Line 21 to 29: We pass all the required parameters into the annotate function, which is the, (x, y). xytext is for the distance between the points and the label. The arrowprops is another parameter that is used for the graph to show a more professional way. And at last, we plot the graph which is shown below.

Output: python datapoints_labels_on_line_graph.py

4. Text annotation (matplotlib.pyplot.annotate()) for the bar graph

We can also add text annotation to the bar graph of the matplotlib.

# annotation_bar_graph.py

# import the required packages
import matplotlib.pyplot as plt
import numpy as np

# import the clf () method to draw another graph on the same graph window
plt.clf()

# dummy dataset from numpy
x_values = np.arange(0,10,1)
y_values = np.random.normal(loc=2, scale=0.5, size=10)

plt.bar(x_values,y_values)

# zip joins x and y coordinates in pairs
for x,y in zip(x_values,y_values):
label = "{:.3f}".format(y)

plt.annotate(label, # this is the value which we want to label (text)
(x,y), # x and y is the points location where we have to label
textcoords="offset points",
xytext=(0,10), # this for the distance between the points
# and the text label
ha='center',
arrowprops=dict(arrowstyle="->", color='black'))

plt.show()

The above annotation code is the same as line graph annotation. The change we did at line 14.

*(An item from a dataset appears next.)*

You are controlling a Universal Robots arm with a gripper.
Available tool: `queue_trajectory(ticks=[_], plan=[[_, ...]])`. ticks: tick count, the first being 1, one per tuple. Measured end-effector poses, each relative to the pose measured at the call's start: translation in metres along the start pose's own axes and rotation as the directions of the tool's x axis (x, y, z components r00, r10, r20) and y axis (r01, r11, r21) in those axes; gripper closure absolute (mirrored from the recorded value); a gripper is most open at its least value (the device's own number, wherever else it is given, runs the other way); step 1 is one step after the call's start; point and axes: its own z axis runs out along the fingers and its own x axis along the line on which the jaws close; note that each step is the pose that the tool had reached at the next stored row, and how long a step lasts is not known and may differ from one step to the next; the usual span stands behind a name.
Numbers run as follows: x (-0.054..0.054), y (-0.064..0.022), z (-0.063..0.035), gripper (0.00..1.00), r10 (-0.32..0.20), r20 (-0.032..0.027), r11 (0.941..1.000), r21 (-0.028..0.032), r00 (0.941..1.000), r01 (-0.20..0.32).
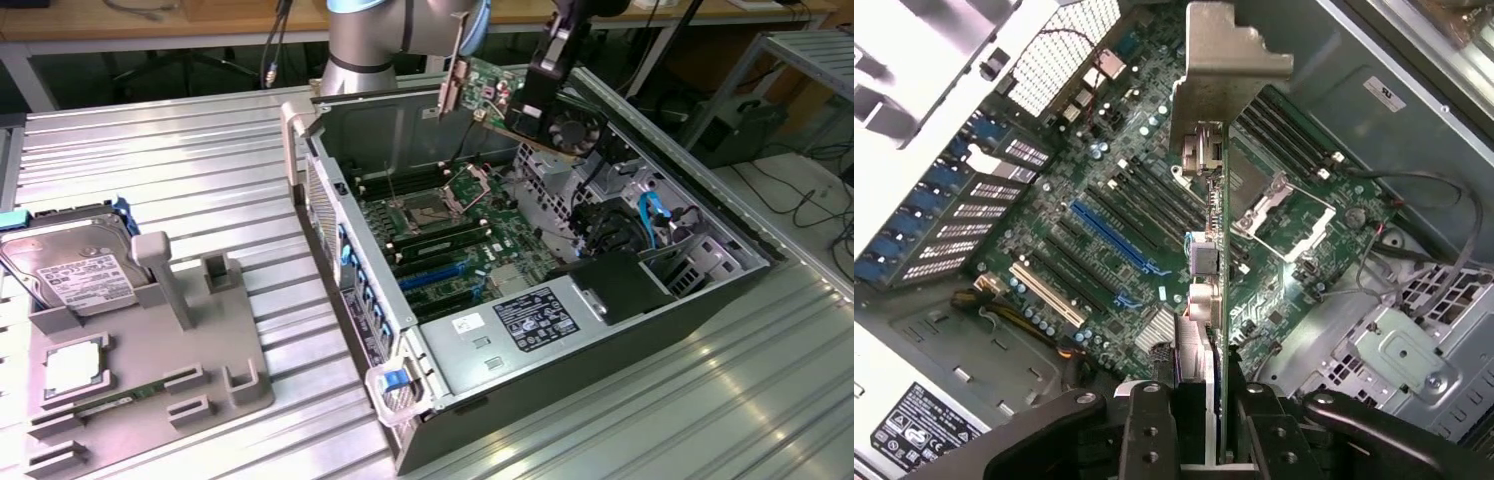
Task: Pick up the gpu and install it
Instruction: 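Insert the gpu into the slot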
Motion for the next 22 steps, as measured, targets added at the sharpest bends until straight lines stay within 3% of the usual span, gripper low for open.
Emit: queue_trajectory(ticks=[9, 16, 22], plan=[[0.0001, 0.0, 0.0, 0.72, -0.11, -0.0005, 0.9939, -0.0011, 0.9939, 0.11], [0.0003, -0.0002, 0.0, 0.72, -0.173, -0.0006, 0.9849, -0.0018, 0.9849, 0.173], [0.0003, -0.0003, 0.0, 0.72, -0.228, -0.0009, 0.9736, -0.0023, 0.9736, 0.228]])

Line 14: This is the line where we did change. Now, we are calling the bar function and passing the x and y data into that.

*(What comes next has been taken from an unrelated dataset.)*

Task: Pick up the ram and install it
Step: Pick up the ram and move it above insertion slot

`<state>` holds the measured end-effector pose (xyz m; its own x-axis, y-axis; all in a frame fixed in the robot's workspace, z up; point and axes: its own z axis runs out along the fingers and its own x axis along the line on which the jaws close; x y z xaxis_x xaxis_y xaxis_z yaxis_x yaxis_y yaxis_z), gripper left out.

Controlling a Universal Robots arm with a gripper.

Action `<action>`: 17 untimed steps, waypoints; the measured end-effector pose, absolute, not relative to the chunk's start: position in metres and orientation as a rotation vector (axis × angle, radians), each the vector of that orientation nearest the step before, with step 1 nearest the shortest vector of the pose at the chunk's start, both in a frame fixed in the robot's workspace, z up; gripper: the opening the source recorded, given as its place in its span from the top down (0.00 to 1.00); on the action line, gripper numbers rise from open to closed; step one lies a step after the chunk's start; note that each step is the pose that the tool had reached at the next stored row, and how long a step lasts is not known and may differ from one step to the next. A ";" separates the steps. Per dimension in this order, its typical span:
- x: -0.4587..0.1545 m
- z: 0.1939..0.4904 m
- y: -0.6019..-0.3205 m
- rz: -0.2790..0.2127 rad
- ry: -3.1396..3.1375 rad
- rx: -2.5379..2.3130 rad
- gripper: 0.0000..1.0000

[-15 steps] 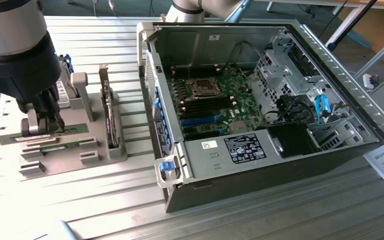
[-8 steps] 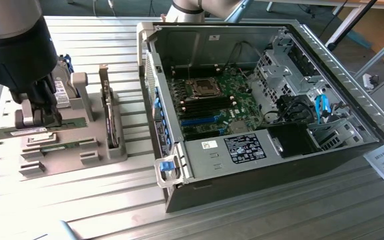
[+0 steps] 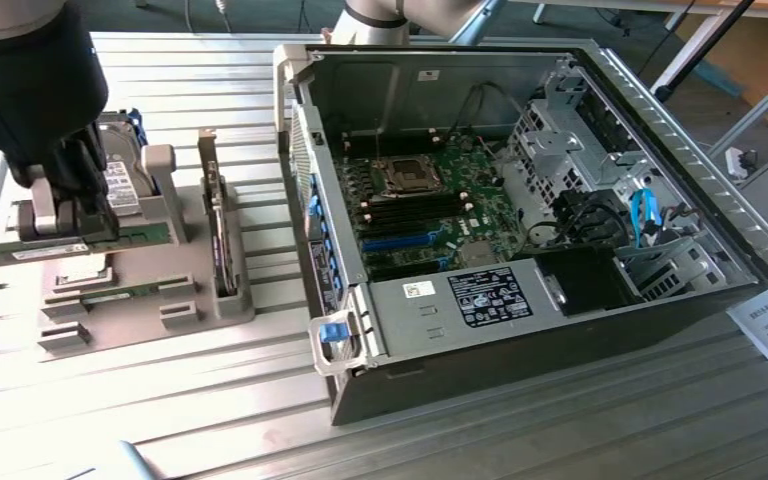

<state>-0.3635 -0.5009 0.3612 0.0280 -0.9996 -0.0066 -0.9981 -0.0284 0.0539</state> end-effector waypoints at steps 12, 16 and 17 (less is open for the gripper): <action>-0.361 0.383 -0.501 -0.066 -2.166 2.228 0.88; -0.359 0.394 -0.501 -0.066 -2.166 2.228 0.88; -0.359 0.395 -0.501 -0.066 -2.166 2.228 0.88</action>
<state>-0.3593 -0.5009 0.3948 0.0280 -0.9996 -0.0070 -0.9981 -0.0283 0.0538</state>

Output: python annotation_bar_graph.py

5. Text annotation (matplotlib.pyplot.annotate()) for the scatter plot graph

We can also add text annotation to the scatter plot graph of the matplotlib.

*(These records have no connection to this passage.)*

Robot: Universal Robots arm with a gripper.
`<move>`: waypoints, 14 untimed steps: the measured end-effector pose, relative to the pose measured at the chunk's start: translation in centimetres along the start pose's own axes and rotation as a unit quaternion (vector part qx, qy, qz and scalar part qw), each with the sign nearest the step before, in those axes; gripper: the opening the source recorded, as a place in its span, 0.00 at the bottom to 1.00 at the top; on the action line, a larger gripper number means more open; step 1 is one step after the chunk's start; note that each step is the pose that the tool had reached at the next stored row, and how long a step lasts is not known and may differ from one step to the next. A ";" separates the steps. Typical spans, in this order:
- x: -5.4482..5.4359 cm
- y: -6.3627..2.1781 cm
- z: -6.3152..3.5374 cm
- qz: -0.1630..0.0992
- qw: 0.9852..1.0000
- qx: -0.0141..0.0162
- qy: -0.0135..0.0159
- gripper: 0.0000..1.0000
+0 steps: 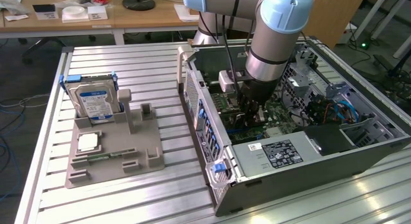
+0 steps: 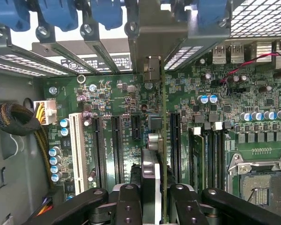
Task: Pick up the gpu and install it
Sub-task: 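Insert the gpu into the slot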
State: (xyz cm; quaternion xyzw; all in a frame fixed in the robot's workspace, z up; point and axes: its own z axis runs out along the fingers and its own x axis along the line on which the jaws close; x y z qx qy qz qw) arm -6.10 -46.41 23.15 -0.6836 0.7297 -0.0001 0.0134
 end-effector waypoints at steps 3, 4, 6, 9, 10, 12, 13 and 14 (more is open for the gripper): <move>0.0 0.01 0.03 -0.002 1.000 0.000 0.000 0.28; 0.0 0.01 0.05 -0.002 1.000 0.000 0.000 0.28; -0.1 0.01 0.08 -0.003 1.000 0.000 0.000 0.28; -0.1 0.02 0.09 -0.003 1.000 0.000 0.000 0.28; -0.1 0.02 0.09 -0.003 1.000 0.000 0.000 0.28; -0.1 0.03 0.09 -0.003 1.000 0.000 0.000 0.28; -0.1 0.03 0.09 -0.003 1.000 0.000 0.000 0.28; -0.1 0.03 0.09 -0.003 1.000 0.000 0.000 0.28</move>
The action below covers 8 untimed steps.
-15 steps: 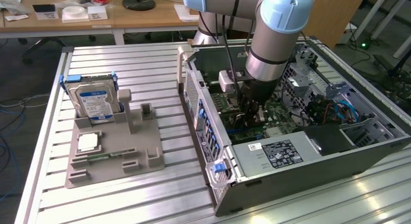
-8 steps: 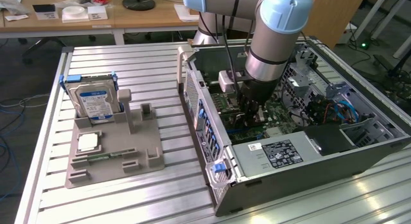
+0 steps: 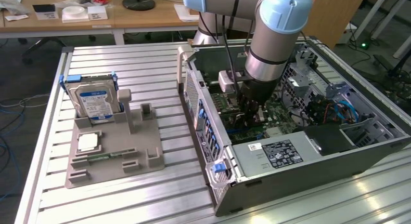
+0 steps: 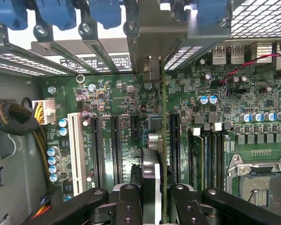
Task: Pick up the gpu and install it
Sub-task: 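Insert the gpu into the slot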
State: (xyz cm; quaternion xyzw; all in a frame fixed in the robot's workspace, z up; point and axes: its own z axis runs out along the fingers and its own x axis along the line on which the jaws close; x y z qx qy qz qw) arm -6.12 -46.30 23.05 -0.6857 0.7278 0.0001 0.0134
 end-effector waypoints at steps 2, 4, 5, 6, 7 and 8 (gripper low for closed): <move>0.0 -0.04 0.01 0.000 1.000 0.000 0.000 0.28; 0.0 -0.04 0.02 0.000 1.000 0.000 0.000 0.28; 0.0 -0.05 0.04 0.000 1.000 0.000 0.000 0.28; 0.0 -0.05 0.06 0.000 1.000 0.000 0.000 0.28; 0.0 -0.05 0.08 0.000 1.000 0.000 0.000 0.28; 0.0 -0.05 0.09 0.000 1.000 0.000 0.000 0.28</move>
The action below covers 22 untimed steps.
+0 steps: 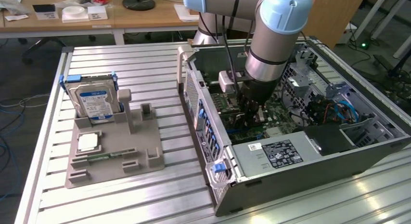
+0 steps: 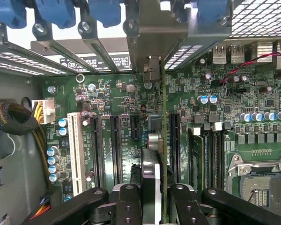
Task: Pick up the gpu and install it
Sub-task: 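Insert the gpu into the slot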
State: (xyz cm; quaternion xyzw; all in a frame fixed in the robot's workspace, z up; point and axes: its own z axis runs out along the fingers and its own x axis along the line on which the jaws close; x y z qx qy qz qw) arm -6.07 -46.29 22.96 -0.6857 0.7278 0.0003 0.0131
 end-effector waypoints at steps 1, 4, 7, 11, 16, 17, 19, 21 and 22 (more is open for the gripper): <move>0.0 0.02 0.03 0.000 1.000 0.000 0.000 0.28; -0.1 0.15 0.05 0.000 1.000 0.000 0.000 0.28; -0.1 0.19 0.07 0.000 1.000 0.000 0.000 0.28; -0.1 0.21 0.08 0.000 1.000 0.000 0.000 0.28; -0.2 0.21 0.10 0.000 1.000 -0.001 0.000 0.28; -0.2 0.21 0.13 0.000 1.000 -0.001 0.000 0.28; -0.2 0.21 0.18 0.000 1.000 -0.001 0.000 0.28; -0.2 0.21 0.23 0.000 1.000 -0.001 0.000 0.28; -0.2 0.21 0.26 0.000 1.000 -0.001 0.000 0.28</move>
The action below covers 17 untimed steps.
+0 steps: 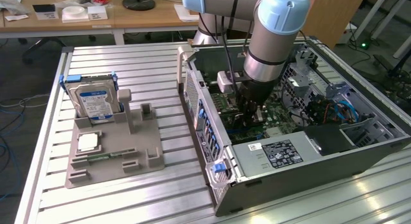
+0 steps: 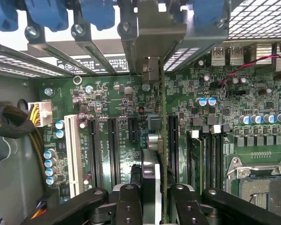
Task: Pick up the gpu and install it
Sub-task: 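Insert the gpu into the slot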
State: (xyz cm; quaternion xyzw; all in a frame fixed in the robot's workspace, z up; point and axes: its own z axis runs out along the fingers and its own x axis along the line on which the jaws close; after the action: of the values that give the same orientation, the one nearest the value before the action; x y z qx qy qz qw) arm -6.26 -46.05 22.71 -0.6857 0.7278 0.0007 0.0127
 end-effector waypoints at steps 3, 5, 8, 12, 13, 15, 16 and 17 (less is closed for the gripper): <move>0.0 0.00 0.16 0.000 1.000 0.000 0.000 0.28; 0.0 0.01 0.25 0.000 1.000 0.000 0.000 0.28; 0.0 0.02 0.42 0.000 1.000 -0.001 0.000 0.28; 0.0 0.00 0.54 0.000 1.000 -0.001 0.000 0.28; 0.0 0.01 0.53 0.000 1.000 -0.001 0.000 0.28; 0.0 0.01 0.53 0.000 1.000 -0.001 0.000 0.28; 0.0 0.01 0.53 0.000 1.000 -0.001 0.000 0.28; 0.0 0.01 0.52 0.000 1.000 -0.001 0.000 0.28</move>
State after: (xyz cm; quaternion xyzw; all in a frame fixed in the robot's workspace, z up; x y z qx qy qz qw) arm -6.26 -46.05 22.18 -0.6857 0.7278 0.0015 0.0124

# annotation_scatter_plot.py

# import the required packages
import matplotlib.pyplot as plt
import numpy as np

# import the clf () method to draw another graph on the same graph window
plt.clf()

# dummy dataset from numpy
x_values = np.arange(0,10,1)
y_values = np.random.normal(loc=2, scale=0.5, size=10)

plt.scatter(x_values,y_values)

# zip joins x and y coordinates in pairs
for x,y in zip(x_values,y_values):
label = "{:.3f}".format(y)

plt.annotate(label, # this is the value which we want to label (text)
(x,y), # x and y is the points location where we have to label
textcoords="offset points",
xytext=(0,10), # this for the distance between the points
# and the text label
ha='center',
arrowprops=dict(arrowstyle="->", color='black'))

plt.show()

The above annotation code is the same as line graph annotation. The change we did at line 14.

Line 14: This is the line where we did change. Now, we are calling the scatter function and passing the x and y data into that.

Output: python annotation_scatter_plot.py

6. Legend (Label)

When we have different categories dataset and want to plot on the same graph, we need some notation to differentiate which category belongs to which category. That can be solved using the legend as shown below.

# using_legand_labels.py

# import the required library
import matplotlib.pyplot as plt

# X and Y data
numberofemp_A = [13, 200, 250, 300, 350, 400]
numberofemp_B = [10, 100, 150, 200, 250, 800]
year = [2011, 2012, 2013, 2014, 2015, 2016]

# plot a line chart
plt.plot(year, numberofemp_A, marker='D', mfc='green', mec='yellow',ms='7')
plt.plot(year, numberofemp_B, marker='o', mfc='red', mec='green',ms='7')

# set label name of x-axis title
plt.xlabel("Year")

# set label name of x-axis title
plt.ylabel("Number of Employees")

# set label name of chart title
plt.title("Number of Employee V/s Year Growth")

plt.legend(['numberofemp_A','numberofemp_B'])
plt.show()

Line 7 to 8: We created two data lists numberofemp_A and numberofemp_B, for the x-axis. But both A and B have the same y-axis values. So in this graph, we share the x-axis only because the scale of the y-axis for both A and B is the same.

Line 12 to 13: We just added one more plot function with some different parameters.

Line 16 to 22: We added labels for the graph.

Line 24: We created the legend for these two categories so that two different categories on the same graph can be easily differentiated.

Output: python using_legand_labels.py

Conclusion

In this article, we have seen different methods which we can use for the labels graph. We have also seen how to annotate the text data on the graph, making the graph more professional. Then we have seen the legend function to differentiate different categories on the same graph.